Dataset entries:

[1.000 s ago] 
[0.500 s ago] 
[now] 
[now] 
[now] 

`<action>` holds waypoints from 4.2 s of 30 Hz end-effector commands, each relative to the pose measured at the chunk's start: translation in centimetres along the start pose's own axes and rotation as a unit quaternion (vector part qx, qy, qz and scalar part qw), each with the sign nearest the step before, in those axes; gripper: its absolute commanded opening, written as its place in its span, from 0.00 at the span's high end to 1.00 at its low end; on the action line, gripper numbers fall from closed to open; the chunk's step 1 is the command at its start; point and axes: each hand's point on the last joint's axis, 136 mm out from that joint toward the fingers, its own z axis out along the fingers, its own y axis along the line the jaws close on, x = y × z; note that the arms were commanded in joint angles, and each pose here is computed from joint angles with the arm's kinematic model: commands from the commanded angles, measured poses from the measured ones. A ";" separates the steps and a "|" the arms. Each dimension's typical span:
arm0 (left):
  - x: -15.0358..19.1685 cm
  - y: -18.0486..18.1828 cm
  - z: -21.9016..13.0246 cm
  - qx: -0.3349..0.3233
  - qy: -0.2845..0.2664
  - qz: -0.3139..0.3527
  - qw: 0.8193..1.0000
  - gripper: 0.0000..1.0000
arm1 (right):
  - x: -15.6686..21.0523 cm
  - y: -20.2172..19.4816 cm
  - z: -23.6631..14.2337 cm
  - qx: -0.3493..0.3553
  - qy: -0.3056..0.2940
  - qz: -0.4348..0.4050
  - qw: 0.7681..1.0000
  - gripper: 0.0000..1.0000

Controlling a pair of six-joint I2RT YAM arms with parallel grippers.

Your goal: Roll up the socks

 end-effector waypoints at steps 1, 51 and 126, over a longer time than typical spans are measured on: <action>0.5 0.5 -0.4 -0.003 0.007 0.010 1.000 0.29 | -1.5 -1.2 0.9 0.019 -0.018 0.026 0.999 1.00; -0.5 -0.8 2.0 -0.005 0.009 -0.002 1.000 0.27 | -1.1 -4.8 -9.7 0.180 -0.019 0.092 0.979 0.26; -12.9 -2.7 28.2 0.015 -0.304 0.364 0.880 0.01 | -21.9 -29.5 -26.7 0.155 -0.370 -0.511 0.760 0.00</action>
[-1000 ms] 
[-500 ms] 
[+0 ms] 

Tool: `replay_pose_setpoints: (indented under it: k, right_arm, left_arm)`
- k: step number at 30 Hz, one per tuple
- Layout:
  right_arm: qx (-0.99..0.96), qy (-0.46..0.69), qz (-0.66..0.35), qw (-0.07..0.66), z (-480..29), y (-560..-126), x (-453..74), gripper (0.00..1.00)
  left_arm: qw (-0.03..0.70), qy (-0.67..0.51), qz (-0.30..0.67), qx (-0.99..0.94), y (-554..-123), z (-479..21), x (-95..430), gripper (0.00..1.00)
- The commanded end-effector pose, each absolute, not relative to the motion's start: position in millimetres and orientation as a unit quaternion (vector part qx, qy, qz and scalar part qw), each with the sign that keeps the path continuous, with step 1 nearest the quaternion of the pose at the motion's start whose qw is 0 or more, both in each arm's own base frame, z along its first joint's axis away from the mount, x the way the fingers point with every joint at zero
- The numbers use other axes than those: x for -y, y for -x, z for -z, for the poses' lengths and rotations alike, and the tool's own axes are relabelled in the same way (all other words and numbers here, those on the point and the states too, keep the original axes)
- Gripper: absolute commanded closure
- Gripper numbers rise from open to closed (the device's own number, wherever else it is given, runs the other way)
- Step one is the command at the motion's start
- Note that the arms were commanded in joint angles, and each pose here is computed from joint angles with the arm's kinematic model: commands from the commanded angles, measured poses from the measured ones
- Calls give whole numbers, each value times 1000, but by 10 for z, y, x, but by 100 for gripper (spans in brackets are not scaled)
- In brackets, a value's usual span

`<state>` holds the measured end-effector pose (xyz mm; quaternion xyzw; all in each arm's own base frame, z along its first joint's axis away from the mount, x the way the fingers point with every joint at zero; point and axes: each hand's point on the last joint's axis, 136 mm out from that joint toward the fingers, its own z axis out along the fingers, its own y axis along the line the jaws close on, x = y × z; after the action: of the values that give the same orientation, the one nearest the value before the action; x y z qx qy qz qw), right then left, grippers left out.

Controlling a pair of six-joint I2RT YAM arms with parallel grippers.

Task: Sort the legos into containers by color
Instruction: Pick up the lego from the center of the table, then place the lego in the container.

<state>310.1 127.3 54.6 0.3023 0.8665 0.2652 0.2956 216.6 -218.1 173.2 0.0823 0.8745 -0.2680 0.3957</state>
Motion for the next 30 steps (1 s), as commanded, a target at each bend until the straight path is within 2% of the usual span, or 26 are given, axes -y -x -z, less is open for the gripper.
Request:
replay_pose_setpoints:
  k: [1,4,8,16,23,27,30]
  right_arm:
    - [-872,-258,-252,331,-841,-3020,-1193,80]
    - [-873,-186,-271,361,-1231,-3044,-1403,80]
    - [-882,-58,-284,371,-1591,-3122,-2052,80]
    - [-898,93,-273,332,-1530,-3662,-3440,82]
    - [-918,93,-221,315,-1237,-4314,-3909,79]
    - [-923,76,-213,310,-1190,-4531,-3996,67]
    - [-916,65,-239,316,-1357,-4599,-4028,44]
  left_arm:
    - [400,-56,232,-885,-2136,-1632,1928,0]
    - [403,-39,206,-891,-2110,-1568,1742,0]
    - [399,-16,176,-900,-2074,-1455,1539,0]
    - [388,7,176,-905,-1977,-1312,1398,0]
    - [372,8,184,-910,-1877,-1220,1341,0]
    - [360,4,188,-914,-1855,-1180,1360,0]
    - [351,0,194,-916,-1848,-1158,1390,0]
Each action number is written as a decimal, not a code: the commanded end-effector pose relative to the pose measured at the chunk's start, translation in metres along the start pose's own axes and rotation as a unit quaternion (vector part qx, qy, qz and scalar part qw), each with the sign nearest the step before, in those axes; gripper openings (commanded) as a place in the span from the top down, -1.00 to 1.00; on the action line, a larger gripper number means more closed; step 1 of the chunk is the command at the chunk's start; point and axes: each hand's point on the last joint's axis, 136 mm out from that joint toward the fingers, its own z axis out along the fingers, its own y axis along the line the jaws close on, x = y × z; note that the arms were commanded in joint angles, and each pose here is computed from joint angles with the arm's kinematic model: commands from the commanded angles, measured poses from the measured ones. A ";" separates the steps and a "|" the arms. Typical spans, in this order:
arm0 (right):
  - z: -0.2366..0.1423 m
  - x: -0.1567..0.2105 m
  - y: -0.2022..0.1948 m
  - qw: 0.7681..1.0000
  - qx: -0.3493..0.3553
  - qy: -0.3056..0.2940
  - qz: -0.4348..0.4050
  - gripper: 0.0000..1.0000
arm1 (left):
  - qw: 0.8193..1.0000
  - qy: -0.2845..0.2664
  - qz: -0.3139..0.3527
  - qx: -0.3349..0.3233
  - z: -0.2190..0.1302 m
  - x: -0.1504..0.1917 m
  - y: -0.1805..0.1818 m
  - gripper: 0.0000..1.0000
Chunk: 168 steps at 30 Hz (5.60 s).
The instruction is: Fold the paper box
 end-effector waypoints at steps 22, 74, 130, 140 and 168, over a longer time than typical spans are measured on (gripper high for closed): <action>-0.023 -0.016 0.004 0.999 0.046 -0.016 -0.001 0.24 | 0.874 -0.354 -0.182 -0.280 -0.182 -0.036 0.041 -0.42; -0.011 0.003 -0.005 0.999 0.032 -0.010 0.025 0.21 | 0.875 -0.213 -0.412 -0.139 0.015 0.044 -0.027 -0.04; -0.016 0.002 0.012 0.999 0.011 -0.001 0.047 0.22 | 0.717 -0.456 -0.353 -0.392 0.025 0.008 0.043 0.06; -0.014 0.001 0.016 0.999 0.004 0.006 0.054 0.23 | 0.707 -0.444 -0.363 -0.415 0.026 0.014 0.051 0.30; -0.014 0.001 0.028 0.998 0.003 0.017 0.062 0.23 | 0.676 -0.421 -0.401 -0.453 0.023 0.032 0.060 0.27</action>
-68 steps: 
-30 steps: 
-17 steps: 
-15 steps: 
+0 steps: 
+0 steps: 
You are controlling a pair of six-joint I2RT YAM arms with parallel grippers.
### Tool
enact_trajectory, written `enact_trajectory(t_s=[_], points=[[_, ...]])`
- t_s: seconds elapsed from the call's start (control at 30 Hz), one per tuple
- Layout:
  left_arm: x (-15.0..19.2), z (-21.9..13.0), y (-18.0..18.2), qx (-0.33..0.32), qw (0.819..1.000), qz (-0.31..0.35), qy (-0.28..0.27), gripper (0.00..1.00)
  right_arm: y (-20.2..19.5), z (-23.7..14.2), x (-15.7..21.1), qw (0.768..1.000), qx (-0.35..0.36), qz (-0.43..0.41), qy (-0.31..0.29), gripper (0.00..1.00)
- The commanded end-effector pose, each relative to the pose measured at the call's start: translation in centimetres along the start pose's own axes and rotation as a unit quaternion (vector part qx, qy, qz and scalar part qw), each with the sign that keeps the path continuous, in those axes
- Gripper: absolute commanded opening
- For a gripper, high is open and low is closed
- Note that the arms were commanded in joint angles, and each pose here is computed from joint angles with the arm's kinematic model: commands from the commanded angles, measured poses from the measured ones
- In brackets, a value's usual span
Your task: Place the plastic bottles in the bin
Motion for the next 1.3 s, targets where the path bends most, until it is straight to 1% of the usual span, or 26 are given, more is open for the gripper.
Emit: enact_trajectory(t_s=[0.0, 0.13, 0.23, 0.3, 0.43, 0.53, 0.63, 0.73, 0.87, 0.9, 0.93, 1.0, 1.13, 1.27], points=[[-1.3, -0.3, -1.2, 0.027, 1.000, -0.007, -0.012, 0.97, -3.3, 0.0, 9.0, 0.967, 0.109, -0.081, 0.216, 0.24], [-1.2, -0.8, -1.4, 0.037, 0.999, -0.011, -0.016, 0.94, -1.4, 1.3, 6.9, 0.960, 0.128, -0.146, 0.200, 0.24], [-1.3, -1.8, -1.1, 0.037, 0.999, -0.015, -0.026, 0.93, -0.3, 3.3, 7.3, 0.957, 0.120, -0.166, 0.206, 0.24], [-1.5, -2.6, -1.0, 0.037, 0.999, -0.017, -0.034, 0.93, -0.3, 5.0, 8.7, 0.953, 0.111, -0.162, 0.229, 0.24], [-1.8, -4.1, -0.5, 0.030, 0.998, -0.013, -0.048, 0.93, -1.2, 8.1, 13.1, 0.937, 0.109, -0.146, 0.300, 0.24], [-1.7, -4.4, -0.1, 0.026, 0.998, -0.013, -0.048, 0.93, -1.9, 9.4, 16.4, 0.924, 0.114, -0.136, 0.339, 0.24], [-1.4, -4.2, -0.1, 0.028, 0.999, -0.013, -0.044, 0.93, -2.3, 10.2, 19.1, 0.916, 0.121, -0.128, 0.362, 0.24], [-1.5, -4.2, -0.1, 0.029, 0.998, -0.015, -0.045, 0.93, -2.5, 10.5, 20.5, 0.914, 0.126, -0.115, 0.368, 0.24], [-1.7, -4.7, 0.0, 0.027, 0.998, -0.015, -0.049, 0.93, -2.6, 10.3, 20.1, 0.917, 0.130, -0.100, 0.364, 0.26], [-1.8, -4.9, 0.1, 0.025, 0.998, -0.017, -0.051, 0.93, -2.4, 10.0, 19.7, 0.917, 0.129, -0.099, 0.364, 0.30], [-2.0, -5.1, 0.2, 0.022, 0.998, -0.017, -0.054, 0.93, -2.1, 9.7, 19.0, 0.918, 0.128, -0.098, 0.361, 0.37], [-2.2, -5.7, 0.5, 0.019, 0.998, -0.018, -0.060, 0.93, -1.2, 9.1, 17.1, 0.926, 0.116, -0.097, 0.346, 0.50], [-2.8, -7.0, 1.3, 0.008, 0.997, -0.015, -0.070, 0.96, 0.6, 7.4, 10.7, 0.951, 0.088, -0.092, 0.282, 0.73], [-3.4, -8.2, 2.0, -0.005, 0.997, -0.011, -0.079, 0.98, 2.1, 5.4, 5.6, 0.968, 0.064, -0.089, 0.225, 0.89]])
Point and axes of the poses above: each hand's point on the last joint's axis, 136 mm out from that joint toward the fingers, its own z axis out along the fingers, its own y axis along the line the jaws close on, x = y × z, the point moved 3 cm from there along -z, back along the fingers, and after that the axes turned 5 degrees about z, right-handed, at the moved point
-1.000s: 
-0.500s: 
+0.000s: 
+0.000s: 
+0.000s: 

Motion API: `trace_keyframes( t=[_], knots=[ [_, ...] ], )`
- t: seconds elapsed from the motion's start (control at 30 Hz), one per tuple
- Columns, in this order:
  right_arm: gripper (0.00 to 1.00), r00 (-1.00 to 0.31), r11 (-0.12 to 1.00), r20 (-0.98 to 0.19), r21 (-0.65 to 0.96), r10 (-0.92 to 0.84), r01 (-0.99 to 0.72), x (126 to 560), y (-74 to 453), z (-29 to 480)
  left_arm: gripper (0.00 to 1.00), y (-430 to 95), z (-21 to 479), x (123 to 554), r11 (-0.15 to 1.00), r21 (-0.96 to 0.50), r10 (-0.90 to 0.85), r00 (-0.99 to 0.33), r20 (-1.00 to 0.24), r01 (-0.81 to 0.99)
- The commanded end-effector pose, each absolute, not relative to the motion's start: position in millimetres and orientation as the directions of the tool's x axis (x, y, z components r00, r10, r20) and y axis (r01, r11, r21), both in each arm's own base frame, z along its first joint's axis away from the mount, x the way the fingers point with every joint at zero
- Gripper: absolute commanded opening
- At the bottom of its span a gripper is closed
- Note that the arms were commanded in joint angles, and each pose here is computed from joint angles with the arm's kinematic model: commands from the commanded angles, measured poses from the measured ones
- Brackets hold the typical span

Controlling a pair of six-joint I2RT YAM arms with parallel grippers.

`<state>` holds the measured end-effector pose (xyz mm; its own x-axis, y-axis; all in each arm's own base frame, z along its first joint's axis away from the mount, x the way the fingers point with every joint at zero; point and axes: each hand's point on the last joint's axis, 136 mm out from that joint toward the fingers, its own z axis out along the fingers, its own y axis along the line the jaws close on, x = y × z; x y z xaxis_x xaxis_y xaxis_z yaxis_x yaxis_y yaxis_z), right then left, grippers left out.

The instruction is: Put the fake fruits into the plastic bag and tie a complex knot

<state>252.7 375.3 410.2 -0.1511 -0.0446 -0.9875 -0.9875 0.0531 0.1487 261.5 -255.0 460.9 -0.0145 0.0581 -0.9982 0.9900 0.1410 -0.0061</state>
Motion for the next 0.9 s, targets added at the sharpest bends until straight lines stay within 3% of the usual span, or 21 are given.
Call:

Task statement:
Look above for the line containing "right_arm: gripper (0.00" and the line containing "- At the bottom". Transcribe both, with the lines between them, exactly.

Written response:
  right_arm: gripper (0.00 to 1.00), r00 (-1.00 to 0.31), r11 (-0.12 to 1.00), r20 (-0.98 to 0.19), r21 (-0.65 to 0.96), r10 (-0.92 to 0.84), r01 (-0.99 to 0.72), x (126 to 560), y (-74 to 453), z (-29 to 480)
  left_arm: gripper (0.00 to 1.00), y (-430 to 95), z (-21 to 479), x (123 to 554), r11 (-0.15 to 1.00), r21 (-0.96 to 0.50), r10 (-0.90 to 0.85), r00 (-0.99 to 0.33), r20 (-1.00 to 0.24), r01 (-0.81 to 0.99)
- The commanded end-effector pose, each absolute, not relative to the motion's start: position in millimetres and orientation as the directions of the tool's x axis (x, y, z components r00, r10, r20) and y axis (r01, r11, r21), both in each arm's own base frame, z along its first joint's axis away from the mount, x the way the fingers point with every joint at zero
- Gripper: absolute commanded opening
- At the bottom of its span a gripper is closed

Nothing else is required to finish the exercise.